→ **TRY IT**
In the records that follow, find each line containing "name" and copy it.

→ **RECORDS SHOWN**
+---+
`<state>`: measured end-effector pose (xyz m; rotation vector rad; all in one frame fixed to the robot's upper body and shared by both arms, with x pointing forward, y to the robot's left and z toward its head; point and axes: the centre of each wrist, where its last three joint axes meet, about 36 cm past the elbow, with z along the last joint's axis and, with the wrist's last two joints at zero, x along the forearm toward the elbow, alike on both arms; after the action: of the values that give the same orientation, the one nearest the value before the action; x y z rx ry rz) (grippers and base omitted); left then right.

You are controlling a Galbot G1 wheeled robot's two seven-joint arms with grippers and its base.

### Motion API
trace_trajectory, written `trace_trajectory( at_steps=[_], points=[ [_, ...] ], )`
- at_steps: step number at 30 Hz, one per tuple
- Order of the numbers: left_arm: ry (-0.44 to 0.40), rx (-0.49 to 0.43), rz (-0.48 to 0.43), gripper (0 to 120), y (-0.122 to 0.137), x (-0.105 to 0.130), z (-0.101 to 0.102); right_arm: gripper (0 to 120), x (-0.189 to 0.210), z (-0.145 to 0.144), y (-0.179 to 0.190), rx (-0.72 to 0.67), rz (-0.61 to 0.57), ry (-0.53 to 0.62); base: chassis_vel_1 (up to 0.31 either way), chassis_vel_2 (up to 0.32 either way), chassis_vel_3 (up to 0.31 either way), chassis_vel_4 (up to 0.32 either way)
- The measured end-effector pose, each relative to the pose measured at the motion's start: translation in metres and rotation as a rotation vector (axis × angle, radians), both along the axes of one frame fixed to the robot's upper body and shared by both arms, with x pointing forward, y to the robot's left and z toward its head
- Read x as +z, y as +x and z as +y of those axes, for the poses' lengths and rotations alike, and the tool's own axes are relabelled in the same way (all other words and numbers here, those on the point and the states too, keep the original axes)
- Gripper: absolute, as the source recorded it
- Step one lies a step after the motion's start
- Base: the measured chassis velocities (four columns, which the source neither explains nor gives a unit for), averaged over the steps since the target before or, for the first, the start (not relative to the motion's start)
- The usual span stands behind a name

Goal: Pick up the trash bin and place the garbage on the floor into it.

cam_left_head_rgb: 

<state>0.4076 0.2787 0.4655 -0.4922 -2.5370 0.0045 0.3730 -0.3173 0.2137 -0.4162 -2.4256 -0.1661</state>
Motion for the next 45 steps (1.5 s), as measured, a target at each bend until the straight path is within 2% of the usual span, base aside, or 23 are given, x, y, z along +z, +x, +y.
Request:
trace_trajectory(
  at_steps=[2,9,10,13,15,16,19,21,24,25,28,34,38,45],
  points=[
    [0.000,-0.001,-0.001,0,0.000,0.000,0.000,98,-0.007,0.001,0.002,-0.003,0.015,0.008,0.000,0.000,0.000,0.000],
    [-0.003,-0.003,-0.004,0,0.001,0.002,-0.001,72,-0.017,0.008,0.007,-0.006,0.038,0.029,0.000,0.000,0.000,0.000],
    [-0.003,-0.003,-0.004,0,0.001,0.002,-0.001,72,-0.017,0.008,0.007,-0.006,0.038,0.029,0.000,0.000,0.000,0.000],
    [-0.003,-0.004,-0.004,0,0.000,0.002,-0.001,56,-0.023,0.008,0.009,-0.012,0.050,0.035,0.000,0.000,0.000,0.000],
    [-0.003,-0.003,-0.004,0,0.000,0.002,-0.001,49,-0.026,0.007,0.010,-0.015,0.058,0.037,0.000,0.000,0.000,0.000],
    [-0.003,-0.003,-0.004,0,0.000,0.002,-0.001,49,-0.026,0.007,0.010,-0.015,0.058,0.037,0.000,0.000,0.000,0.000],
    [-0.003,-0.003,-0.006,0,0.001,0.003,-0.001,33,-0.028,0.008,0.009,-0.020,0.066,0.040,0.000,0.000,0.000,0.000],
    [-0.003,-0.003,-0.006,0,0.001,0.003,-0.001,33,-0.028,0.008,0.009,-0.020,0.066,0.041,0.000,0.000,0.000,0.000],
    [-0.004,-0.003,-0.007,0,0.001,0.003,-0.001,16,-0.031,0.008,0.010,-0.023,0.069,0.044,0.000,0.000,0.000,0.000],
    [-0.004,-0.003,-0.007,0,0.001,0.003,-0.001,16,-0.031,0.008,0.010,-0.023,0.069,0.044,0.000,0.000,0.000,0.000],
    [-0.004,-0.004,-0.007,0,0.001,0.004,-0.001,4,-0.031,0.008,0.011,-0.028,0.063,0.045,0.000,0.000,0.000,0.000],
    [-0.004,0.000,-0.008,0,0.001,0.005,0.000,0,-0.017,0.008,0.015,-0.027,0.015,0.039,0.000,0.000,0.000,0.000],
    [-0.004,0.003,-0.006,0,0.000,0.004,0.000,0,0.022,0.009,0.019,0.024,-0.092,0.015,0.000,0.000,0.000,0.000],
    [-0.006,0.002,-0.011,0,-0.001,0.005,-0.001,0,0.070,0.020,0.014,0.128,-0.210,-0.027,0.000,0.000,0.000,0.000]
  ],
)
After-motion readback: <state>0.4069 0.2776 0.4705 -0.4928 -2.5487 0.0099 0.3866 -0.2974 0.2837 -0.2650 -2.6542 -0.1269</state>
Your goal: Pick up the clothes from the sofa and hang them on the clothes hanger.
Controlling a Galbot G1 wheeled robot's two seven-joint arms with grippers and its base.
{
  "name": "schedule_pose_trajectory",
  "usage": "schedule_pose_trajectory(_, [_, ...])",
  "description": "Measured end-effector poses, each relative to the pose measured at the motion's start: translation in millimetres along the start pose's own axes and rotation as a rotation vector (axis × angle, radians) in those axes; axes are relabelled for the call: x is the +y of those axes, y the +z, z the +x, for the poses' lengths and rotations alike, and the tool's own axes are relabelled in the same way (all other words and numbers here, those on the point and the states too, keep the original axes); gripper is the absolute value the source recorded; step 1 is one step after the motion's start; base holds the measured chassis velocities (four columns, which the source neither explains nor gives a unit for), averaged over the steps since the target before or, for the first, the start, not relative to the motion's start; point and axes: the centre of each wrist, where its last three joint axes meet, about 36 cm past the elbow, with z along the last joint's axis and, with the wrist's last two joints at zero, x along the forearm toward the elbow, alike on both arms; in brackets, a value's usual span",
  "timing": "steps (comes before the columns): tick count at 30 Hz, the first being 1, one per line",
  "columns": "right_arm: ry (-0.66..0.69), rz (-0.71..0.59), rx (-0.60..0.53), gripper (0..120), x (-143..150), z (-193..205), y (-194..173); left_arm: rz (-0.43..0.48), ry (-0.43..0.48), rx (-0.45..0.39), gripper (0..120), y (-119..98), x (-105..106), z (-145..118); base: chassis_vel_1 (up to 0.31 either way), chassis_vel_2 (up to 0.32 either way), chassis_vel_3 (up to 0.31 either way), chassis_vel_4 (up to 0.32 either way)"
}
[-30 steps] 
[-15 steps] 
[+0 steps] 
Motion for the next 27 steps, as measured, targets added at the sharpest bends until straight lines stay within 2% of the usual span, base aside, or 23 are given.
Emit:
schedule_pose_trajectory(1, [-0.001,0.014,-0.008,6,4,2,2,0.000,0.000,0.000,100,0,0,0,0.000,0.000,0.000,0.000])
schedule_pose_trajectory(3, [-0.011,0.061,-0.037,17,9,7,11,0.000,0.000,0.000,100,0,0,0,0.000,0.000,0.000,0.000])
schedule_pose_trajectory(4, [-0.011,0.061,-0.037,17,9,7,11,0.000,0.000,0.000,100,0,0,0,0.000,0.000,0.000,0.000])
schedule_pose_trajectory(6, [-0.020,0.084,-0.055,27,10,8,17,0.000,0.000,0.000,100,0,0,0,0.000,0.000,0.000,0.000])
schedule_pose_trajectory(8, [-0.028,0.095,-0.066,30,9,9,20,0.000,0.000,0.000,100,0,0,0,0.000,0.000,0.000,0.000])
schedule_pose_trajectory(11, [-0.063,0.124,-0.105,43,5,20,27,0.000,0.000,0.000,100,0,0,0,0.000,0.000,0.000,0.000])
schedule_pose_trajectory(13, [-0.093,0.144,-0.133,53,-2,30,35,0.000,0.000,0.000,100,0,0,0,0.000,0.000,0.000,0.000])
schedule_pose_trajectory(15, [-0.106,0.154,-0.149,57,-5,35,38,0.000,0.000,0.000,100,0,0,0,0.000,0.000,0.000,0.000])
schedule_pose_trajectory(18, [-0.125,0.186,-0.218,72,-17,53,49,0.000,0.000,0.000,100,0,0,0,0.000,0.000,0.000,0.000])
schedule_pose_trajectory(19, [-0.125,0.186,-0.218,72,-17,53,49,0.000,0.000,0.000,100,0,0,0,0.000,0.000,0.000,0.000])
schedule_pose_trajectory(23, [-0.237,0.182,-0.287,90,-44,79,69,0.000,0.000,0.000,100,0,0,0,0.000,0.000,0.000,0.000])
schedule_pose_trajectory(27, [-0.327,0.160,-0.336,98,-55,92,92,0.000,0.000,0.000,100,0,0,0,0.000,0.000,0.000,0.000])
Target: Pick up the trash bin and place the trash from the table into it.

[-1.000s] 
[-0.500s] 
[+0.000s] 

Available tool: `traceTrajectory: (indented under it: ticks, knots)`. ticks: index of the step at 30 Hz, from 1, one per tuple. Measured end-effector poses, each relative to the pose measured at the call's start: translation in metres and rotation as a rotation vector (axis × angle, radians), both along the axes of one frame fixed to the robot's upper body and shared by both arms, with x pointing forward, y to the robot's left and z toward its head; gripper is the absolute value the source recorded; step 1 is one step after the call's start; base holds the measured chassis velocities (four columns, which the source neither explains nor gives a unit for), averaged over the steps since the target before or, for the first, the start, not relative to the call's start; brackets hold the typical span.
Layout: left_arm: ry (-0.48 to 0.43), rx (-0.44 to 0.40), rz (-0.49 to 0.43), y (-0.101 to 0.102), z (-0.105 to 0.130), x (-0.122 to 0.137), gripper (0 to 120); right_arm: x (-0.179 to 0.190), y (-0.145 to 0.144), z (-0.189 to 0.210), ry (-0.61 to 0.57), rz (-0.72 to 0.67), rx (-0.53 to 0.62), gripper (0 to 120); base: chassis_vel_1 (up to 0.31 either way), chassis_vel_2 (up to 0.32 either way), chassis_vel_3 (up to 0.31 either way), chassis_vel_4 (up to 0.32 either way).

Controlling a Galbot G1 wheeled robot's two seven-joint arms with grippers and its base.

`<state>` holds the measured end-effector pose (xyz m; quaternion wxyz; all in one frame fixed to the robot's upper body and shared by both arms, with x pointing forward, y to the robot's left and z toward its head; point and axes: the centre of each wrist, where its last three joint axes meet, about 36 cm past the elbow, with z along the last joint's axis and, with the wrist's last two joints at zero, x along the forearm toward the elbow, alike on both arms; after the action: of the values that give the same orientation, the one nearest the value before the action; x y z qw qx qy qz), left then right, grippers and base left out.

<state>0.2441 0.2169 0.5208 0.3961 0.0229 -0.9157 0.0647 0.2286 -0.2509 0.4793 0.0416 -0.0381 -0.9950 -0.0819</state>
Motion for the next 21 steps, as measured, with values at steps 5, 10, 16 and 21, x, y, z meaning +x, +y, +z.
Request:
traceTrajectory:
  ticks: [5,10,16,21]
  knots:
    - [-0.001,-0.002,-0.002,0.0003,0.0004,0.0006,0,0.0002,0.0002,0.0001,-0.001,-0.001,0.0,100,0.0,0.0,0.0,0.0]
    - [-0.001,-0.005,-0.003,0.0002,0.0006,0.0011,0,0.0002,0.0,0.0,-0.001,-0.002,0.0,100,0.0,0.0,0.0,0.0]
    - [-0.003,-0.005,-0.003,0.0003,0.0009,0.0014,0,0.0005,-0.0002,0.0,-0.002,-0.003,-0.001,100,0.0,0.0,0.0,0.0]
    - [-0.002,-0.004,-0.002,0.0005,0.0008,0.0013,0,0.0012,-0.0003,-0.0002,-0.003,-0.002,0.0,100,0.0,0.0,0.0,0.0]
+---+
→ **RESULT OF THE TASK**
- The usual span stands behind a name
  "name": "schedule_pose_trajectory",

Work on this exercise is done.